首页

第411章 听琴有感(2 / 3)

她的目光在弄玉脸上停了片刻。

“琴既然喻故事,就代表你只能是一个不留自身情感的演奏者。当然,能代入进自己更好——可一旦完全代入了自己,那按照这首曲子的含义,就成绝响了。”

她微微顿了一下,声音轻了半分。

“可你家公子是让你将曲子成为绝响的吗?”

弄玉整个人忽然愣住了。

她看着惊鲵那双沉静的眼睛,方才弹琴时心里的那团迷雾忽然被一道光照了进去。

“不。”弄玉清醒过来,语气笃定,“他只是让我把曲谱给传下去。”

“对了。传下去。”惊鲵微微颔首,语气里多了一层肯定的意味,“这意味着你永远不可能将此曲弹出绝响。弹成绝响,就意味着曲子失传。而要想传下去,就不能每一部分都弹得契合自己——总要保留那么一点旁观者的距离。”

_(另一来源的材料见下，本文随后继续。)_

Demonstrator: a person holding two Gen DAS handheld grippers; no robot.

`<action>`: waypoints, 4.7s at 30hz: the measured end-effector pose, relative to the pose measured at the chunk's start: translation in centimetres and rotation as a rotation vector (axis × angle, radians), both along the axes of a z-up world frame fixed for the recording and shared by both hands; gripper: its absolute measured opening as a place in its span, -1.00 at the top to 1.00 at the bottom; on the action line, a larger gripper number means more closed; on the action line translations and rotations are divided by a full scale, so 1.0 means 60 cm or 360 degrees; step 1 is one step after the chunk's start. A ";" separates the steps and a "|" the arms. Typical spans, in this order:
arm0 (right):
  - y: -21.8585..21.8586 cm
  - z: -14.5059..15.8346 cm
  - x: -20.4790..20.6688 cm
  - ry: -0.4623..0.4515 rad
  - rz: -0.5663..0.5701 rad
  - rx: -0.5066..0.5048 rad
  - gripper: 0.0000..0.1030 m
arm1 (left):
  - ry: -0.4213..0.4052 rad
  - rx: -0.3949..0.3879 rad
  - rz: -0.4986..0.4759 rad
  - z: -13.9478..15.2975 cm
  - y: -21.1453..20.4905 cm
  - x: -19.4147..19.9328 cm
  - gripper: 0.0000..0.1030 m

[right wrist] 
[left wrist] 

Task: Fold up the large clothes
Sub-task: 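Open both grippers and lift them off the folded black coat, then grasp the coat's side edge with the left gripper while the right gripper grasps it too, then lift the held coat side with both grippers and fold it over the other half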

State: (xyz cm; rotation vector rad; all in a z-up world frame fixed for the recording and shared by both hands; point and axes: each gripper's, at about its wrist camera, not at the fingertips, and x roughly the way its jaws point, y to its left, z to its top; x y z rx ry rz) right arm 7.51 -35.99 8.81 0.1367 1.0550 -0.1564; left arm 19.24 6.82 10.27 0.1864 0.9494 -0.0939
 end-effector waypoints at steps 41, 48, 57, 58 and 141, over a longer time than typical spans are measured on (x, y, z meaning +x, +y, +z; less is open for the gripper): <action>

她的手指在自己膝上的衣料上轻轻抚过,像是在抚琴弦,又像是在抚着自己腹中那个正在听她们说话的胎儿。

“孔子有言:三人行,必有我师焉。”弄玉从琴台前站起身,双手交叠在胸前,对着惊鲵郑重地行了一礼。她的动作不卑不亢,收放之间比三个月前多了一层沉稳的自如,“多谢无名姐姐的指点。”

“只是刚好在此曲上有所得而已。”惊鲵淡淡地回应道。

午后时光便如流水般滑了过去。

弈棋馆一楼在下午是翡翠牌馆的营业时间——据说是一个叫翡翠虎的商人在新郑发明了这种牌戏后一路传入秦地,在中下层市井中迅速风靡开来。女人们管它叫“雀戏”或“垒青”,男人们则直白地叫它“砌方城”,一局能打上整个下午。

牌声和琴声开始同时响起来。

楼下是哗啦啦的洗牌声混着牌客们的吆喝——“碰!”“吃!”“杠!”——每一下拍牌都像是往地板下面砸了一锤。

楼上是琴声、调音声、学徒们跟着弹的断续弦音。

两股声音在弈棋馆的楼板上撞在一起,形成了一道无形的分界线。

楼上的人听着下面的牌声,知道楼下在做生意;楼下的人偶尔抬头,知道楼上有琴声在响。

惊鲵对此忍了许久,终于还是转过头来问最开始碰到这种情况的弄玉:“你有没有想过……另外购也好、租也罢,寻找一个新铺子?”

“怎么没想过啊?”弄玉随口接上,语气里带着一股早就被问过一百遍的无奈,“要不是我们在咸阳一开始人生地不熟,只能接受长信侯给的这间铺子——”

她顿了顿,目光从二楼的窗棂扫下去,看着楼下那些正在砌方城的牌客们,轻轻叹了口气:“这铺子也够大,室外的院子和二楼都可以作为教学场所。

但就是这下午打翡翠牌的营生啊——总之,要不是看在修习所在这里执教不要花一分钱,所以才能在束脩上更慷慨一点,我是肯定要找别的地方的。”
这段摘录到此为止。